For page 23 you have simple F statistics for regression (scroll down to regression problems in the link for the formula). So the number 0.92201 comes from this calculation (in R):
> (963.09-961.27)/(961.27/487)
[1] 0.922051
The value in the brackets is p-value of F-statistic with degrees of freedom 1 and 487:
> 1-pf((963.09-961.27)/(961.27/487),1,487)
[1] 0.3374135
Now all these statistic test whether the additional parameters in the model are zero or not. So the model 4 comes up as the best, because compared to it, hypothesis that additional parameters in models 1 to 3 are zero is not rejected. On the other hand the hypothesis that additional parameter in model 4 is zero compared to model 5 is not rejected.
Note under null hypothesis of unit root, the asymptotic statistics on coefficients of lagged differences are the same as in usual regression. The point of including lagged differences is to control for serial correlation, the question is how many. This example illustrates how you can choose how many to include.

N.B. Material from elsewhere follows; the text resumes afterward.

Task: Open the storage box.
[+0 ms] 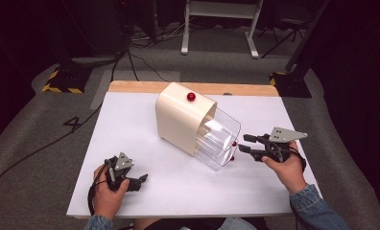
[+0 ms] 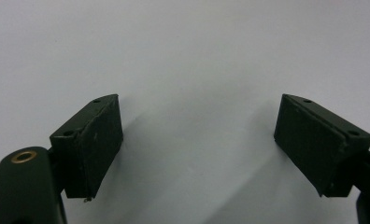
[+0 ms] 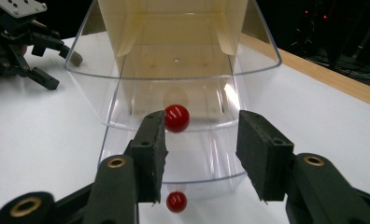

In my opinion though it is rather futile exercise. Why recreate ADF test by hand, when there is readily available packages to do it for you? The goal of ADF is to test whether we have unit root or not. Based on that information some kind of model is built for the variable tested, which in practice never has the form used in ADF test. This of course is my personal opinion. As always your mileage may vary.